| La lettre du GERPISA | no 110 (févier 1997) |
Éditorial - Michel Freyssenet
Il faut peut-être redire ici que chaque membre du réseau peut être concerné et intéressé par deux, voire plus, plans de travail. Rien n'empêche de contribuer à plus d'un groupe de travail. Il suffit de participer prioritairment à l'un d'eux et d'indiquer aux responsables des autrtes groupes sur quels points vous pouvez rédiger un papier.

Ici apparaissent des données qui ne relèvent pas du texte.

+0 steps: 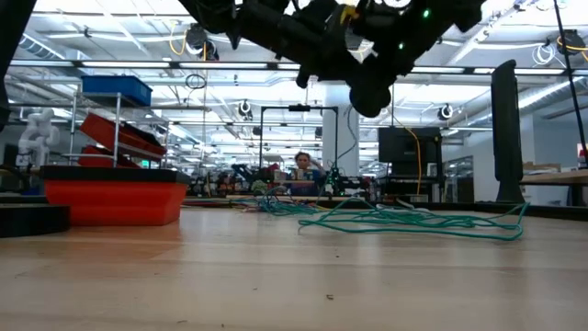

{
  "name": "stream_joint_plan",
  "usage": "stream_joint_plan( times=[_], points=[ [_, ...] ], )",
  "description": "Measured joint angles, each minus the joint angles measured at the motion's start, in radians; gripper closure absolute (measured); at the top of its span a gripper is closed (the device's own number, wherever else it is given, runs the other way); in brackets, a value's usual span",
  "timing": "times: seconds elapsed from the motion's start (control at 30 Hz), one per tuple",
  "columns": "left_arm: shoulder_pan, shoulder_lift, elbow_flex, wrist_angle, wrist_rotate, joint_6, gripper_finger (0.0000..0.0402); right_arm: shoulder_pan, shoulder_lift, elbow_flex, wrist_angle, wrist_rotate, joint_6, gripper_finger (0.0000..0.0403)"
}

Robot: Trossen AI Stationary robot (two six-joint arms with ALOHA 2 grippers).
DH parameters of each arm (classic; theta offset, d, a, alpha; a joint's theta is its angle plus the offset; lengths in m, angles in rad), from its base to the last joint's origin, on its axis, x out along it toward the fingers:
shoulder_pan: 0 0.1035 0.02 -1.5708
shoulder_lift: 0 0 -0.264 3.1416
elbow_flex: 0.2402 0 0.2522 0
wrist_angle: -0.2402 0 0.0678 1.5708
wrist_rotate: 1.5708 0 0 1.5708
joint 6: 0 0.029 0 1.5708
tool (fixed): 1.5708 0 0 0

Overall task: Coil cords
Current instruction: Coil the green wire onto the spool

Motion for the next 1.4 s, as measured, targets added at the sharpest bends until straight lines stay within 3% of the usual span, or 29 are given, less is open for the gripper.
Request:
stream_joint_plan(
  times=[0.27,0.67,1.13,1.4],
  points=[
    [-0.032,0.000,-0.001,0.123,0.005,0.036,0.0400,0.040,-0.094,-0.010,-0.002,-0.014,0.009,0.0403],
    [-0.068,0.000,-0.001,0.314,0.111,0.087,0.0400,0.137,-0.265,-0.012,0.013,-0.052,-0.022,0.0403],
    [-0.137,0.000,0.000,0.445,0.080,0.162,0.0400,0.220,-0.352,-0.013,0.400,-0.138,-0.328,0.0403],
    [-0.155,0.000,0.000,0.500,0.073,0.190,0.0400,0.219,-0.353,-0.013,0.543,-0.249,-0.361,0.0403]
  ],
)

Les rédacteurs de La Lettre du GERPISA ont été sensibles aux remarques plutôt flâteuses qui leur ont été faites sur le numéro de janvier. Les évolutions dans la forme que vous avez constatées sont le fruit d'un parti pris. Etant donné la qualité régulière des textes publiées et la nouveauté de certaines informations, nous nous étions interrogés sur l'intérêt qu'il y aurait à mettre le support à la hauteur du contenu, c'est-à-dire de passer à une Lettre imprimée et bicolore. Outres les coûts non négligeables qu'elle entraîne, une telle formule crée d'importantes rigidités dans le processus de rédaction, de fabrication et d'expédition. Aussi, plutôt que de renoncer à la souplesse du système actuel, nous allons essayer de nous appuyer sur les possibilités, mais aussi les imperfections, de la photocopie, du papier ordinaire et du logiciel que nous utilisons, pour trouver une présentation et des formes agréables, de qualité et originales. Cela se fera par petites touches, progressivement, sans investissements lourds. Si vous avez photos, dessins, schémas, suggestifs et originaux, pouvant figurer notamment dans le "cartouche" de La Lettre, envoyez-les nous, ainsi que, comme d'habitude, vos textes pour la rubrique "Débat", "Visite d'usine", "Activités des membres" et vos informations concernant les colloques et les dernières publications.